Hadoop - Configuration

Updated: 2019-01-03

Configuration Files

Hadoop will use default settings if not told otherwise in site.

Config files can be found in either $HADOOP_HOME/conf or $HADOOP_CONF_DIR

  • yarn-site.xml
  • core-site.xml
  • hdfs-site.xml

Core

fs.default.name

The default setting is local file system, do not be surprised if you see your local files when calling $ hadoop fs -ls::

<property>
    <name>fs.default.name</name>
    <value>file:///</value>
</property>

Set it to HDFS::

<property>
    <name>fs.default.name</name>
    <value>hdfs://localhost:54310</value>
</property>

fs.trash.interval

Enable trash bin (disabled by default) (1440 min = 24 hr)

<property>
	<name>fs.trash.interval</name>
	<value>1440</value>
</property>

hadoop.tmp.dir

The default tmp folder is /tmp/hadoop-${user.name} in default::

<property>
    <name>hadoop.tmp.dir</name>
    <value>/tmp/hadoop-${user.name}</value>
</property>

Add the following in site to override::

<property>
    <name>hadoop.tmp.dir</name>
    <value>/tmp/hadoop</value>
</property>

HDFS

default:$HADOOP_HOME/src/hdfs/hdfs-default.xml

site:$HADOOP_HOME/conf/hdfs-site.xml

dfs.name.dir / dfs.data.dir

Set the folder for namenode and datanode. ${hadoop.tmp.dir}/dfs/name and ${hadoop.tmp.dir}/dfs/data will be used by default.

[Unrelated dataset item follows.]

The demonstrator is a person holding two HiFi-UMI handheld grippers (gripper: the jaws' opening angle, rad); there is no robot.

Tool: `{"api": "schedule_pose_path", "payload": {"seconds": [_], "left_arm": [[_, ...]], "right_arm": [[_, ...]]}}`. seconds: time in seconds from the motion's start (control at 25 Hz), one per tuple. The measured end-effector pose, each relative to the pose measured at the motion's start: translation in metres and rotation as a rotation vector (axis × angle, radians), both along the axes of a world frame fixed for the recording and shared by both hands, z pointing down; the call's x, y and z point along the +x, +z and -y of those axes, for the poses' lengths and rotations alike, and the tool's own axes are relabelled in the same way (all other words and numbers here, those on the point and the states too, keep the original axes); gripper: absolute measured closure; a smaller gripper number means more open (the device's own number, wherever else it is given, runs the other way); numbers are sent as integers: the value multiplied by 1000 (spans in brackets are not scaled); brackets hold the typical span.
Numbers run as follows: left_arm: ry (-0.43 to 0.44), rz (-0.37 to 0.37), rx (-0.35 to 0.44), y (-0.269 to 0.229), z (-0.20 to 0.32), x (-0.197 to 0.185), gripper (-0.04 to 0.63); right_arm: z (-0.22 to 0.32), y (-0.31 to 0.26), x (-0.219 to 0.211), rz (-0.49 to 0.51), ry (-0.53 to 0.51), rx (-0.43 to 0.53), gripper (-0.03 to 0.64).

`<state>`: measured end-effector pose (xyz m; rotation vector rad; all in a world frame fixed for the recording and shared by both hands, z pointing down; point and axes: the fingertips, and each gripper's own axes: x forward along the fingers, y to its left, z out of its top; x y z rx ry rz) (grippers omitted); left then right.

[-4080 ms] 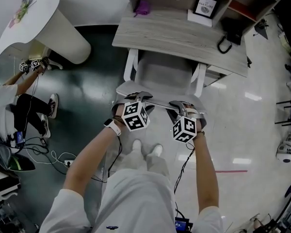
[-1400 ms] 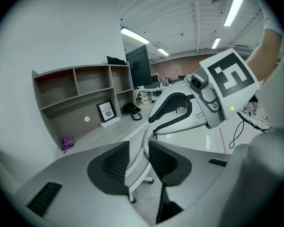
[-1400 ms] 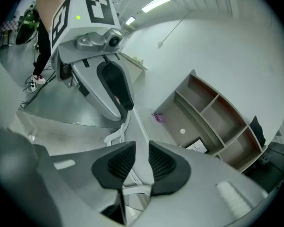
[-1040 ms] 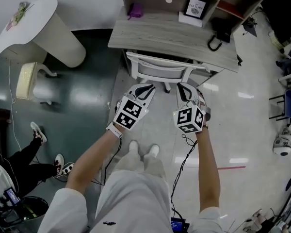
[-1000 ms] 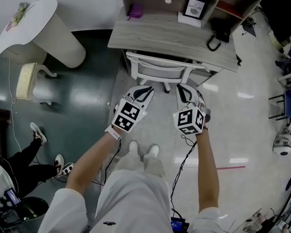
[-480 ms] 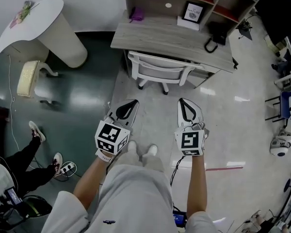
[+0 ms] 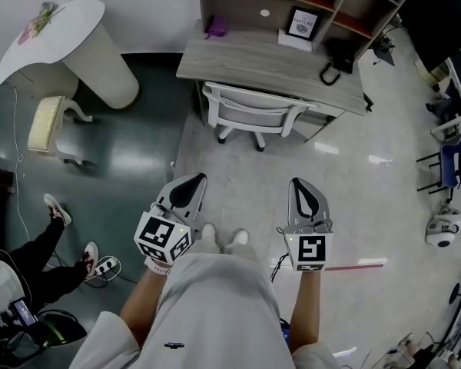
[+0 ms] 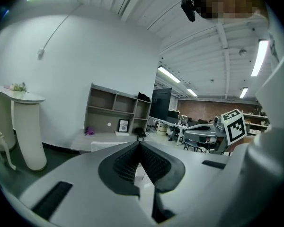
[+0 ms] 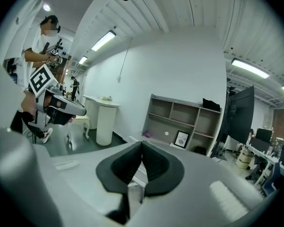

Set to other folders if you want::

<property>
    <name>dfs.name.dir</name>
    <value>/home/hadoop/dfs/name</value>
</property>

<property>
    <name>dfs.data.dir</name>
    <value>/home/hadoop/dfs/data</value>
</property>

dfs.replication

Set it to one for pseudo-cluster::

<property>
    <name>dfs.replication</name>
    <value>1</value>
</property>

MapReduce

default:$HADOOP_HOME/src/mapred/mapred-default.xml

site:$HADOOP_HOME/conf/mapred-site.xml

mapred.job.tracker

The host and port that the MapReduce job tracker runs at. It is set as "local" in default, meaning jobs are run in-process as a single map and reduce task::

<property>
    <name>mapred.job.tracker</name>
    <value>local</value>
</property>

Set it to localhost in site::

<property>
    <name>mapred.job.tracker</name>
    <value>localhost:54311</value>
</property>

hadoop-env.sh

Remember to set JAVA_HOME in this file